Tables 2 and 3 show the evaluation results of our method and 4 baselines on 20 tasks. From these two tables, we can see that our method outperforms these baselines in some cases. In the case where the target domain only trains the validation set, the amount of data is very different from the source domain, so the test effect of the model in the target domain will be greatly limited. However, our model has added domain adaptation. This module can better judge the data distribution of the target domain and the source domain, so our method has shown better results in ADE/FDE on the target domain. For the source domain, when the model is trained on the target domain, the learning direction will inevitably be biased toward the target domain and ignore the knowledge retention of the source domain, which is the problem of catastrophic forgetting. Even after training on the target domain with much smaller data than the source domain, all these baseline methods degrade significantly on the source domain, basically reaching the 70% drop metric. However, because the EWC module can control the parameter changes and retain the knowledge of the source domain, our model still maintains good insurance in the source domain, and the reduction index is controlled within 15%.

Table 4 ADE/FDE results obtained by replacing the kernel function with the SBC method in Social-STGCNN

To verify the effectiveness of our proposed SBC method, we replace the kernel function in Social-STGCNN with SBC, and the results are shown in Table 4. The results show that our SBC method has a positive effect on pedestrian trajectory prediction. In most cases, we outperform the original kernel function, which means that distance is not the only factor that affects pedestrian interaction, and pedestrians’ social habits, etc., also affect pedestrian trajectories.

Table 5 ADE/FDE results of domain adaptation module and continuous learning module ablation experiments

To verify the effectiveness of each module, we conducted further ablation experiments on the network structure of this paper. We used the ETH dataset as the source dataset and the hotel dataset as the target dataset. After training on the source dataset, we obtained the ADE/FDE results of the test set. Then, we trained on the validation set of the target dataset and tested on the test set to verify the effectiveness of the domain adaptation module. Finally, we tested the performance of the model on the test set of the source dataset to verify the effectiveness of the continual learning module.

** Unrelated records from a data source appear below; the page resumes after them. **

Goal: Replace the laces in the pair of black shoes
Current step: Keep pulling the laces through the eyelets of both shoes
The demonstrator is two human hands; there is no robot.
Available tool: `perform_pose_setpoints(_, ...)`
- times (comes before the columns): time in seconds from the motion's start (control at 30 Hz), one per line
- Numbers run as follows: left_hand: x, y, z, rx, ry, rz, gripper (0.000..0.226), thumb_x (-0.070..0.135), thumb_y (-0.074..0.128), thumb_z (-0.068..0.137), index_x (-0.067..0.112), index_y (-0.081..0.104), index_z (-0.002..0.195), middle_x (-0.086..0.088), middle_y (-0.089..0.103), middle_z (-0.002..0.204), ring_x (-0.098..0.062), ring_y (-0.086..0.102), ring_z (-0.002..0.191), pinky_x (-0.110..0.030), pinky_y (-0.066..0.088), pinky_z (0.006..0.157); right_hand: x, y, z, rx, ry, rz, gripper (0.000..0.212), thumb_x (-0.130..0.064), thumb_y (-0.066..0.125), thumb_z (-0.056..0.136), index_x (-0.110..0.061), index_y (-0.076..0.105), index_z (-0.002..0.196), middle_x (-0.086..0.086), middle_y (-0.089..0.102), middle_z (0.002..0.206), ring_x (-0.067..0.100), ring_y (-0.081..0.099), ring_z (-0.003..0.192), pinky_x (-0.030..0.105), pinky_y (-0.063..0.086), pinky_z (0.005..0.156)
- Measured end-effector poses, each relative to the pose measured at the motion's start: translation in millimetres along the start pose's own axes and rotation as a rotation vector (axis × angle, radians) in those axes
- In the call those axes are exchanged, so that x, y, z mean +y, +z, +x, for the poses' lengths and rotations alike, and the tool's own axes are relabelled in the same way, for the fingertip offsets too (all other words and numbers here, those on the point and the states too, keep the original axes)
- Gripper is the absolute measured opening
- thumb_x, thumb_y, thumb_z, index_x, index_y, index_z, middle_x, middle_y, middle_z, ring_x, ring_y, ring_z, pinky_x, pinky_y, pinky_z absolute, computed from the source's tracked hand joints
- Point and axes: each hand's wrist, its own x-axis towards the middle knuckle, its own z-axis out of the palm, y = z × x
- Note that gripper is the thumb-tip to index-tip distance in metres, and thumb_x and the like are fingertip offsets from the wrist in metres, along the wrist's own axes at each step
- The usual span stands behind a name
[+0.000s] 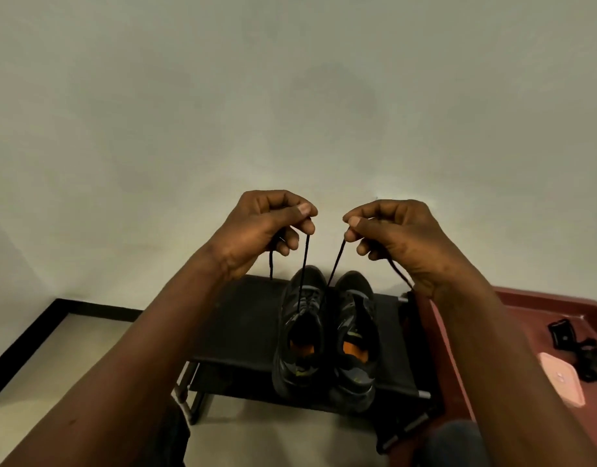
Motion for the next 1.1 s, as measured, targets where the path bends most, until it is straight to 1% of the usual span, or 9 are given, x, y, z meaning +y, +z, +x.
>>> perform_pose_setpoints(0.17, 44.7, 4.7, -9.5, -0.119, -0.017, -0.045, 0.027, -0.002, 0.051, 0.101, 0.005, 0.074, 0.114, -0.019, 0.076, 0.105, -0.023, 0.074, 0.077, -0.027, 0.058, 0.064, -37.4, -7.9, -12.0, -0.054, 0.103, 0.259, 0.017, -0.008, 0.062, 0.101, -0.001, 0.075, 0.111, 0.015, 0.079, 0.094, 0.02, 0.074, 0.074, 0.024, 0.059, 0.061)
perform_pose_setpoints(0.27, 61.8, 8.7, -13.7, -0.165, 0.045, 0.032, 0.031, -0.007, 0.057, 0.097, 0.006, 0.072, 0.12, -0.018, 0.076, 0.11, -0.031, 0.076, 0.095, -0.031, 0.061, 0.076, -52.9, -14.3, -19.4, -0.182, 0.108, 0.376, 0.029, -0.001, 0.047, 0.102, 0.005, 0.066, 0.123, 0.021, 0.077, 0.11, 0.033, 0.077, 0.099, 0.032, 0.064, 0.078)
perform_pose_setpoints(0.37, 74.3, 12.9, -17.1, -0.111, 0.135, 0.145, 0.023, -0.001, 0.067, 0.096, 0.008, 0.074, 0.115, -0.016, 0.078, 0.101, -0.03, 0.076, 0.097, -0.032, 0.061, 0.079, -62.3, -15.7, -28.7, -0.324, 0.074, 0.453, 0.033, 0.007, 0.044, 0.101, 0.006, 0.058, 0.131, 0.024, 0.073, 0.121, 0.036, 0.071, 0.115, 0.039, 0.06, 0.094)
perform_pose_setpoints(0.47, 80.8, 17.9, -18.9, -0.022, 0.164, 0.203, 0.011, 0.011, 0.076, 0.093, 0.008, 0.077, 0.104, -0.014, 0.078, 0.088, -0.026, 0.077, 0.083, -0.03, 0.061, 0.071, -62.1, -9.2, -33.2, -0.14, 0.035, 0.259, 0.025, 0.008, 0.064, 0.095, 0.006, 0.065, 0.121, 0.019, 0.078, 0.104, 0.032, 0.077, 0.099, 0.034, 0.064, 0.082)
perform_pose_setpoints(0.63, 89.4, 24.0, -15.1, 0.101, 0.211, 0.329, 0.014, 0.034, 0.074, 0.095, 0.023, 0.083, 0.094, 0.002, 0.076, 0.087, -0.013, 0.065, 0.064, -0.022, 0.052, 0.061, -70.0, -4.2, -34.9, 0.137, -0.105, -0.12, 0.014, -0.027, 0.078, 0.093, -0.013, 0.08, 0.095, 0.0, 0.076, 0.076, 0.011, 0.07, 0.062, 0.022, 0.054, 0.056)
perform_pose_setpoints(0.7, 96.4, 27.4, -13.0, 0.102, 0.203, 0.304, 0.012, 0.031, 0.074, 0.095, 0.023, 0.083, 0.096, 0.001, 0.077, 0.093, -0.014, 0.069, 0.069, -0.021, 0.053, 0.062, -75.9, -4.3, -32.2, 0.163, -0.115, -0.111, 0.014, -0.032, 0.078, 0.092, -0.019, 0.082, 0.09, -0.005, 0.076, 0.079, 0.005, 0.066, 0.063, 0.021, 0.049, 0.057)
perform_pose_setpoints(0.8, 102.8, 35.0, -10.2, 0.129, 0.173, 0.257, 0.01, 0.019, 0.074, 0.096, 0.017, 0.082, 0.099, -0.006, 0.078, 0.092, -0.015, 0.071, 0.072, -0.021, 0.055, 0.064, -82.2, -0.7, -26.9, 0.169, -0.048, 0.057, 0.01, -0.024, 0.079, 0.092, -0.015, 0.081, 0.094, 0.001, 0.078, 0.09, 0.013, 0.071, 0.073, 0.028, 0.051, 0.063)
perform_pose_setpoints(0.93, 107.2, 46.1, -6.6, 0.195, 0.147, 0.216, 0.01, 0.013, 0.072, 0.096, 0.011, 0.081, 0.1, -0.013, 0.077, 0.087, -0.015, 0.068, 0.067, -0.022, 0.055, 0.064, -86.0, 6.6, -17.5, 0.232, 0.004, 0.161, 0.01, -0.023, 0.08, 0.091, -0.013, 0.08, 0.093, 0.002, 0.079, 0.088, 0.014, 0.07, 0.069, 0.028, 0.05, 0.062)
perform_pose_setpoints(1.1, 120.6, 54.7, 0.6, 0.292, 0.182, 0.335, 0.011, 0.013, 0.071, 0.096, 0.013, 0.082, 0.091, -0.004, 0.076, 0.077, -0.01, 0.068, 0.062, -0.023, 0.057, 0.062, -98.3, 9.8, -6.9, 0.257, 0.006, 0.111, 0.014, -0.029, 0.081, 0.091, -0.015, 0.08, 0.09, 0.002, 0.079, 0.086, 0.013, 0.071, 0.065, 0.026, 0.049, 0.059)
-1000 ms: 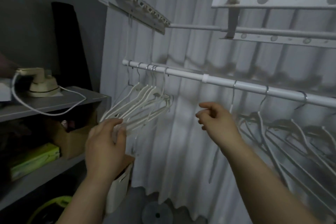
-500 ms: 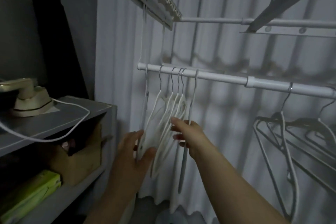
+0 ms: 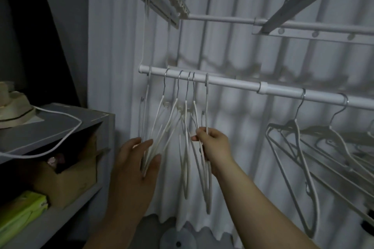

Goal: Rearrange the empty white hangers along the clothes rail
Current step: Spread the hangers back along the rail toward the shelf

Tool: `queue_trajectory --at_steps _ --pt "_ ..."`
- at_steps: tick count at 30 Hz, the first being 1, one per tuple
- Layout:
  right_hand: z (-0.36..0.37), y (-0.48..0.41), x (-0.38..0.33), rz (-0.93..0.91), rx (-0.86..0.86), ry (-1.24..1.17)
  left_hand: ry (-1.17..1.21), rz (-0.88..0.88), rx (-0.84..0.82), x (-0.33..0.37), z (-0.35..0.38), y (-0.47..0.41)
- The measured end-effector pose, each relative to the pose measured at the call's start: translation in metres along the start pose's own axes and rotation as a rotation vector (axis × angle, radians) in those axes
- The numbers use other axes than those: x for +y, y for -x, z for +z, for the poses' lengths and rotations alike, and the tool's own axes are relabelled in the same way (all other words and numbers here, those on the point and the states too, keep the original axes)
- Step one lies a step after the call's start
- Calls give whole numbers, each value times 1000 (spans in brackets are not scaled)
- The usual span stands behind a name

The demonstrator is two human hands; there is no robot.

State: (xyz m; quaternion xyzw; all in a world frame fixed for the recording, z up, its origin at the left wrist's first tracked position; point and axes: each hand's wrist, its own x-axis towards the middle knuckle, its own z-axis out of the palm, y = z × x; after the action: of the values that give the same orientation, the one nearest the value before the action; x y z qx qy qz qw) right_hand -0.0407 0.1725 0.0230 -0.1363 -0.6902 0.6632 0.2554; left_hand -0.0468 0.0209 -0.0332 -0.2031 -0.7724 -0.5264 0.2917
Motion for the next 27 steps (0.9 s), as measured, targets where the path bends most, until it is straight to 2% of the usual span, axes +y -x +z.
queue_trajectory --at_steps 5,10,12,15,18,20,23,27 --pt "-25 4 -6 -6 10 35 -105 402 -20 30 26 15" --pt "-45 7 -5 -23 29 63 -170 445 -62 40 47 28" --pt "-54 7 -3 -43 53 109 -252 382 -131 45 48 32" --pt "-67 10 -4 -72 84 153 -282 109 -255 62 44 36" --pt "-80 13 -8 -83 87 178 -347 89 -286 73 47 39" --pt "-89 14 -11 -105 94 198 -249 96 -294 84 52 41" --pt "-101 17 -17 -155 141 219 54 47 -254 99 62 46" --pt "-120 15 -22 -193 180 263 98 2 -270 104 79 44"
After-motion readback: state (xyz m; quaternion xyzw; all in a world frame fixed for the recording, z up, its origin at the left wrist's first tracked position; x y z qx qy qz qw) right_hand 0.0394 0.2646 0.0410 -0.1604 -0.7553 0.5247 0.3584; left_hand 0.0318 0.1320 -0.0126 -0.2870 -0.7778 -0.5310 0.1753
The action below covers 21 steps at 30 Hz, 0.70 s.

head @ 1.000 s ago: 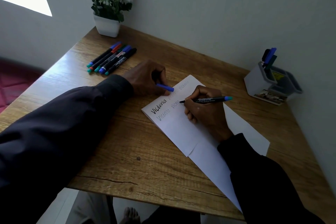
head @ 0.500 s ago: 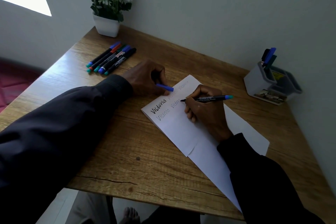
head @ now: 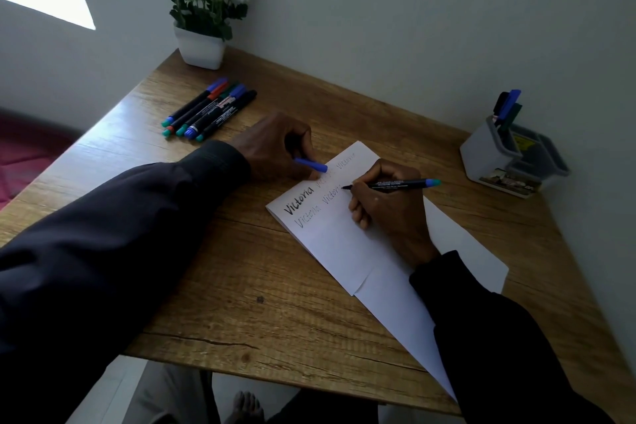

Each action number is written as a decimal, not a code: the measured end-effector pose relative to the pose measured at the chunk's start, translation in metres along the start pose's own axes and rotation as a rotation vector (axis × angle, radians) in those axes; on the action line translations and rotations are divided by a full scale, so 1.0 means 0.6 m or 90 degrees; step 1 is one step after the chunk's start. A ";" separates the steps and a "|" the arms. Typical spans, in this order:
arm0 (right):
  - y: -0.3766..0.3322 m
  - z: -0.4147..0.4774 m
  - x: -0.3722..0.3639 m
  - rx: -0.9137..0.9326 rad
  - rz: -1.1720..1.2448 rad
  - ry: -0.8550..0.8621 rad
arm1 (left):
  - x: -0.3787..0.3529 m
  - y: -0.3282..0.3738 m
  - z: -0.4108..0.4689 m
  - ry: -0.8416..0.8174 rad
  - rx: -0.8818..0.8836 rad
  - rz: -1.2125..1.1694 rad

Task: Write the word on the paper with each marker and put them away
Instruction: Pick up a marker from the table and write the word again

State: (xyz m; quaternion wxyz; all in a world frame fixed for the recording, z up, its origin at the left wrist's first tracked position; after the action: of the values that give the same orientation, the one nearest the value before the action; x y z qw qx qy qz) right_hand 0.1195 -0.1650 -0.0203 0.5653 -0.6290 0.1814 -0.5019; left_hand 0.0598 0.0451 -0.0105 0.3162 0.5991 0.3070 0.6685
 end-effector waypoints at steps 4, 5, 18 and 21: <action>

As shown in Table 5, compared with 1.2, the network structure with the domain adaptation module achieved better performance on the target dataset. However, due to the existence of the domain adaptation module, the network parameters quickly approached the target dataset, resulting in severe knowledge loss on the source dataset and leading to a significant drop in performance when returning to train on the source dataset. Compared with 1.3, the continual learning module effectively mitigated the catastrophic forgetting problem. After training on the target dataset, the network still maintained good predictive performance on the source dataset. Compared with 1.2.3.4, we found that the network could achieve our expected results, that is, to maintain the predictive performance on the source dataset while improving the predictive performance on the target dataset with the combined action of the domain adaptation and continual learning module.

6 Conclusion

In this paper, we propose a unified model that incorporates graph neural networks and temporal convolutional neural networks for future trajectory prediction and adds domain adaptation and continual learning modules to mitigate domain differences and catastrophic forgetting. Extensive experiments demonstrate the superiority of our model in future trajectory prediction. Our work is the first to combine domain adaptation and continual learning to study future trajectory prediction, making an appropriate attempt for the application of trajectory prediction based on deep learning in real life. In the future work, we will conduct more in-depth research on the factors affecting pedestrian trajectory.